→ **WHAT YOU NEED TO DO**
Leave the pictures out. Return the rest of the listing below exactly.

* * *

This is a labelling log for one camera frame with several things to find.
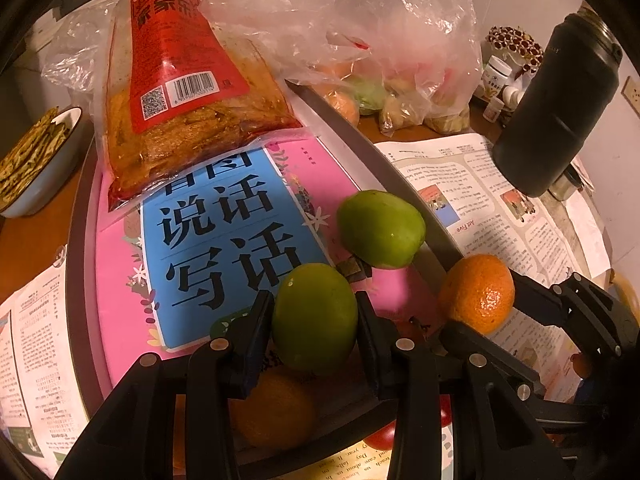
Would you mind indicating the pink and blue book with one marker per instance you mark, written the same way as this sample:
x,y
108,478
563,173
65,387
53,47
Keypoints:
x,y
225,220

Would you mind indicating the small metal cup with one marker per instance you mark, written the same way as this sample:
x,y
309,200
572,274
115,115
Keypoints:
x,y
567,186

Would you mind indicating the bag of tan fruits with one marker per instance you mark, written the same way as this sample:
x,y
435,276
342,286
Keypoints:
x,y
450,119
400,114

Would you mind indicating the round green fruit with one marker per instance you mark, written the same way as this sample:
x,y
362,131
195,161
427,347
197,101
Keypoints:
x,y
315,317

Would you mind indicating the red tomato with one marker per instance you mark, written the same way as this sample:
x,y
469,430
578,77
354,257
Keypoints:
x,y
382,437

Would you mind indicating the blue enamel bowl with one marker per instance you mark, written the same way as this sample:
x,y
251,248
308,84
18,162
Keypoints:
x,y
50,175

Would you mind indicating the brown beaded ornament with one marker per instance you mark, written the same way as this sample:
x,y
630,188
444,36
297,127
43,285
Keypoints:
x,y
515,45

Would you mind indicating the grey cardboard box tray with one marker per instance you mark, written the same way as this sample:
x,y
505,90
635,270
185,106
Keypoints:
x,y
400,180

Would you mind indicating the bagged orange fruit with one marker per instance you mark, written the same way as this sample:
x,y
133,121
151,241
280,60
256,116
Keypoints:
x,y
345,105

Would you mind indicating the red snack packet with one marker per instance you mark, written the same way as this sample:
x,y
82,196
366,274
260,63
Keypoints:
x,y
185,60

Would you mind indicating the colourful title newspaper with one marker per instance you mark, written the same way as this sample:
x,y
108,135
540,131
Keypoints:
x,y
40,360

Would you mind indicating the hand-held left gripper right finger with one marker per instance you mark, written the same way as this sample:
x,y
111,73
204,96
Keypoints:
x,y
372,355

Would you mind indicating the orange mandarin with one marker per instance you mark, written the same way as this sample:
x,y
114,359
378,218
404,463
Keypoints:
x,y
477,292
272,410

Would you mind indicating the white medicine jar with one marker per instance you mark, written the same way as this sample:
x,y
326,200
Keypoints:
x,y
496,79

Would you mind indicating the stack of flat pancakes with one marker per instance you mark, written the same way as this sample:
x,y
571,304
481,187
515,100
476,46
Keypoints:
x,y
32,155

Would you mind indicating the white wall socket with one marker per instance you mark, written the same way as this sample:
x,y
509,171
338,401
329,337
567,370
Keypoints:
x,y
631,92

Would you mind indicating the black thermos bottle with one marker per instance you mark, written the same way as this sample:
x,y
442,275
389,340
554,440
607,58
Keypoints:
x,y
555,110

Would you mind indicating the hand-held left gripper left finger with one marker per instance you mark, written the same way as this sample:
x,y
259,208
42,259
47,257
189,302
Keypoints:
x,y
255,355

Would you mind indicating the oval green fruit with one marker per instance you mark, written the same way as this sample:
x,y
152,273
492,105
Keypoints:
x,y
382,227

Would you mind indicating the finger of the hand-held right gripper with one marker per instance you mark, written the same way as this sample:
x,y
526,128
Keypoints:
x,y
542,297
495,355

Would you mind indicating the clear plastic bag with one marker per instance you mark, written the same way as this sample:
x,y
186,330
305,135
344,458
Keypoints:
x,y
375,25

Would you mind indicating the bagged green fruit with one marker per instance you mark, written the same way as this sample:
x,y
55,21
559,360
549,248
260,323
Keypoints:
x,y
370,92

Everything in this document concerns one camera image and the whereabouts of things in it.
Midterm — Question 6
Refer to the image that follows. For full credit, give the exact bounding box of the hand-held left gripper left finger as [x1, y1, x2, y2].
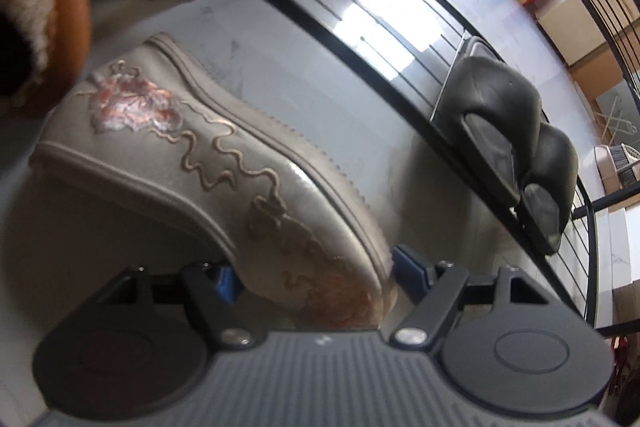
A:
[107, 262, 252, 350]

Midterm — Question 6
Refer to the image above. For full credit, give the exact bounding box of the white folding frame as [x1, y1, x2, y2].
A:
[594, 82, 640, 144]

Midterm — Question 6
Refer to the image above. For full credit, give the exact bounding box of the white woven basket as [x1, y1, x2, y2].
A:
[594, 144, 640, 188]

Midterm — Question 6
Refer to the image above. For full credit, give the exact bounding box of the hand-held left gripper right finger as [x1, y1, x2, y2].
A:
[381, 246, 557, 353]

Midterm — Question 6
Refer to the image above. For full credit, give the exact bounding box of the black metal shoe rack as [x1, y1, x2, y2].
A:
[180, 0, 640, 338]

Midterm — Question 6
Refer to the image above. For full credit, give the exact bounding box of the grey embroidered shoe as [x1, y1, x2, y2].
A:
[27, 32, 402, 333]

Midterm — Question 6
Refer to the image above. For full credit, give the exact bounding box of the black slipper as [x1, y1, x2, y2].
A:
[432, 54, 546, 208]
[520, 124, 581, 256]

* * *

→ **WRITTEN ANSWER**
This is a labelling log for one camera frame with several things to find.
Would you mind indicating the pink and blue book with one marker per instance you mark, written the same way as this sample:
x,y
108,478
563,173
65,387
53,47
Keypoints:
x,y
225,220

Would you mind indicating the small metal cup with one marker per instance you mark, written the same way as this sample:
x,y
309,200
572,274
115,115
Keypoints:
x,y
567,186

Would you mind indicating the bag of tan fruits with one marker per instance you mark, written the same way as this sample:
x,y
435,276
342,286
Keypoints:
x,y
450,119
400,114

Would you mind indicating the round green fruit with one marker per instance you mark, written the same way as this sample:
x,y
362,131
195,161
427,347
197,101
Keypoints:
x,y
315,317

Would you mind indicating the red tomato with one marker per instance you mark, written the same way as this sample:
x,y
469,430
578,77
354,257
Keypoints:
x,y
382,437

Would you mind indicating the blue enamel bowl with one marker per instance you mark, written the same way as this sample:
x,y
251,248
308,84
18,162
Keypoints:
x,y
50,175

Would you mind indicating the brown beaded ornament with one marker per instance you mark, written the same way as this sample:
x,y
630,188
444,36
297,127
43,285
Keypoints:
x,y
515,45

Would you mind indicating the grey cardboard box tray with one marker per instance you mark, written the same way as this sample:
x,y
505,90
635,270
185,106
Keypoints:
x,y
400,180

Would you mind indicating the bagged orange fruit with one marker per instance you mark, written the same way as this sample:
x,y
133,121
151,241
280,60
256,116
Keypoints:
x,y
345,105

Would you mind indicating the red snack packet with one marker per instance you mark, written the same way as this sample:
x,y
82,196
366,274
260,63
Keypoints:
x,y
185,60

Would you mind indicating the colourful title newspaper with one marker per instance you mark, written the same way as this sample:
x,y
108,135
540,131
Keypoints:
x,y
40,360

Would you mind indicating the hand-held left gripper right finger with one marker per instance you mark, written the same way as this sample:
x,y
111,73
204,96
Keypoints:
x,y
372,355

Would you mind indicating the orange mandarin with one marker per instance you mark, written the same way as this sample:
x,y
114,359
378,218
404,463
Keypoints:
x,y
477,292
272,410

Would you mind indicating the white medicine jar with one marker per instance you mark, written the same way as this sample:
x,y
326,200
Keypoints:
x,y
496,79

Would you mind indicating the stack of flat pancakes with one marker per instance you mark, written the same way as this sample:
x,y
571,304
481,187
515,100
476,46
Keypoints:
x,y
32,155

Would you mind indicating the white wall socket with one marker per instance you mark, written the same way as this sample:
x,y
509,171
338,401
329,337
567,370
Keypoints:
x,y
631,92

Would you mind indicating the black thermos bottle with one marker per instance you mark, written the same way as this sample:
x,y
442,275
389,340
554,440
607,58
Keypoints:
x,y
555,110

Would you mind indicating the hand-held left gripper left finger with one marker per instance you mark, written the same way as this sample:
x,y
259,208
42,259
47,257
189,302
Keypoints:
x,y
255,355

Would you mind indicating the oval green fruit with one marker per instance you mark, written the same way as this sample:
x,y
152,273
492,105
Keypoints:
x,y
382,227

Would you mind indicating the finger of the hand-held right gripper with one marker per instance you mark, written the same way as this sample:
x,y
526,128
Keypoints:
x,y
542,297
495,355

Would you mind indicating the clear plastic bag with one marker per instance you mark, written the same way as this sample:
x,y
186,330
305,135
344,458
Keypoints:
x,y
375,25

Would you mind indicating the bagged green fruit with one marker per instance you mark, written the same way as this sample:
x,y
55,21
559,360
549,248
260,323
Keypoints:
x,y
370,92

Everything in this document concerns one camera image and the whereabouts of things in it.
Midterm — Question 6
Refer to the image that follows. For full credit, give the exact bounding box of the hand-held left gripper left finger as [x1, y1, x2, y2].
A:
[107, 262, 252, 350]

Midterm — Question 6
Refer to the image above. For full credit, give the exact bounding box of the white folding frame as [x1, y1, x2, y2].
A:
[594, 82, 640, 144]

Midterm — Question 6
Refer to the image above. For full credit, give the exact bounding box of the white woven basket as [x1, y1, x2, y2].
A:
[594, 144, 640, 188]

Midterm — Question 6
Refer to the image above. For full credit, give the exact bounding box of the hand-held left gripper right finger as [x1, y1, x2, y2].
A:
[381, 246, 557, 353]

Midterm — Question 6
Refer to the image above. For full credit, give the exact bounding box of the black metal shoe rack as [x1, y1, x2, y2].
A:
[180, 0, 640, 338]

Midterm — Question 6
Refer to the image above. For full credit, give the exact bounding box of the grey embroidered shoe as [x1, y1, x2, y2].
A:
[27, 32, 402, 333]

Midterm — Question 6
Refer to the image above. For full credit, give the exact bounding box of the black slipper as [x1, y1, x2, y2].
A:
[432, 54, 546, 208]
[520, 124, 581, 256]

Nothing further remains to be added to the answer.